Братья переглянулись. Им эту песню пела мать… Филиппу вспомнилось, что последний раз, когда он был дома, мать, тогда уже больная, как-то чуждалась его. Или стеснялась? Или отвыкла? Все уходила за цветастую занавеску, где стояла стариковская кровать. А стоило войти в комнату Родиону, как мать, охая, появлялась и смеялась над шутками Родиона. Было это еще при усмирении веселореченцев. Родион тогда все время подтрунивал над братом, которому и самому не по душе было препятствовать передвижению по дорогам мирных горских арб и водить в Арабынь, в старую крепость, невооруженных, несопротивляющихся и ни в чем не повинных людей. А чего подтрунивать — попробовал бы сам.
В этот приезд сильнее, чем всегда, чувствовал Филипп, что судьба у них с Родионом разная, — у Родиона вольная, веселая, а у него, Филиппа, подневольная, страшная. Слушая песенки и побаски Родиона, он и сам смеялся, а когда Родион полушутливо обращался к нему с просьбой: «Рассказал бы ты, братка, за какие такие геройства огреб ты двух своих егориков», — Филипп морщился, махал рукой и задумывался. Геройства… И ему вспомнилось, как он на разведке огреб какого-то горячечного араба в белом, а потом оказалось, что араб этот — чумной, и целые сутки сидели они в карантине, ожидая чумы и мучительной смерти, а потом оказалось, что чума — не чума, и араб — не араб.
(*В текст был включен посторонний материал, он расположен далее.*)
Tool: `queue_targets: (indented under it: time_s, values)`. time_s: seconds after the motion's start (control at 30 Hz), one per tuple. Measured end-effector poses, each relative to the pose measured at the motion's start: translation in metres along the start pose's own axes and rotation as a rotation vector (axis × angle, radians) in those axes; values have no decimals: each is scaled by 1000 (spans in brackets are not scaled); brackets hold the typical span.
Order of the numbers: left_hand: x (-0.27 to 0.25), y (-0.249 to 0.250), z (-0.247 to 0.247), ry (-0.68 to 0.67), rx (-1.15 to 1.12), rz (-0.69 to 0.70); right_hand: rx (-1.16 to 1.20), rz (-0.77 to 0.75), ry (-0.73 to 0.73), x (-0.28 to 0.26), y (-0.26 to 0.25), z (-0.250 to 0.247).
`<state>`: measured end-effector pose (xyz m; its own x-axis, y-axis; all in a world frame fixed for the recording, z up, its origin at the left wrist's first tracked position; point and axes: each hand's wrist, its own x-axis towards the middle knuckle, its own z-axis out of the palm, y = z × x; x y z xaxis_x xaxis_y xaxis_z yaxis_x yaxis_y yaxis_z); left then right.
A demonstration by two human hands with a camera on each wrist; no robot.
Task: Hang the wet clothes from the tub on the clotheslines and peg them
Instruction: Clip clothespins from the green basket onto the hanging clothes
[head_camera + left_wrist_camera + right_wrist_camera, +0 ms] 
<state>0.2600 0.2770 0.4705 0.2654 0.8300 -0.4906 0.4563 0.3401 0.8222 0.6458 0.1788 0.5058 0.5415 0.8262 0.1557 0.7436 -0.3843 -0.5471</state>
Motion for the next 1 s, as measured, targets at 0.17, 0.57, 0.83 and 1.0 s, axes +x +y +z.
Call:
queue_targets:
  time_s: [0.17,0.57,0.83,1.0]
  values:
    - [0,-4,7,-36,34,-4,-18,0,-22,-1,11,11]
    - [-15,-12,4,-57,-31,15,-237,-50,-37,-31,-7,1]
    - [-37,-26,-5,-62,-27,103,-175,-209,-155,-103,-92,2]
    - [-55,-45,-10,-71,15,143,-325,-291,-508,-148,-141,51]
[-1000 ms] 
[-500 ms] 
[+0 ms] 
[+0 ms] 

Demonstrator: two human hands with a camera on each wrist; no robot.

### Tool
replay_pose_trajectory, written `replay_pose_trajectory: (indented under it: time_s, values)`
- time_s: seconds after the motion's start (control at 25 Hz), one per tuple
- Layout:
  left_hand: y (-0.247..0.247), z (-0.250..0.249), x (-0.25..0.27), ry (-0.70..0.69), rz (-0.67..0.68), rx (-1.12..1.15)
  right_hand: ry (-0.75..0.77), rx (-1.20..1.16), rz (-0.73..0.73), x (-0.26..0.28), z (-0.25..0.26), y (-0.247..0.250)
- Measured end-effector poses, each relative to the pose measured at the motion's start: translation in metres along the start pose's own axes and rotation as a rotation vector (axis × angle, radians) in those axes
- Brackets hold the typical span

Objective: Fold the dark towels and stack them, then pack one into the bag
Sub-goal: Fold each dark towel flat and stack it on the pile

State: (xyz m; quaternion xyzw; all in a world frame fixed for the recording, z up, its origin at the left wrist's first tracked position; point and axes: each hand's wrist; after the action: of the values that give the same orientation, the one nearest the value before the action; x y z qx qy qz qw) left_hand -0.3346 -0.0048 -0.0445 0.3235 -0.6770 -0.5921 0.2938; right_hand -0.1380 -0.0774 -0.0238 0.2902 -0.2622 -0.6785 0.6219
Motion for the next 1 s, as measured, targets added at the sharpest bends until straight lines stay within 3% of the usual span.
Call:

Было во всем этом что-то такое и жуткое и смешное — костяной оскал скелета, вспоминать об этом не хочется.
* * *
— Обижается наш старик-то. Примечаешь? — сказал Родион, озорно мигнув при этом одним и другим глазом на старика.
Филипп и сам заметил, что отец переменился. Уж не старческая ли у него глухота? Стоит старик посреди двора, и, пока не подойдешь и не тронешь за рукав, он ничего не слышит.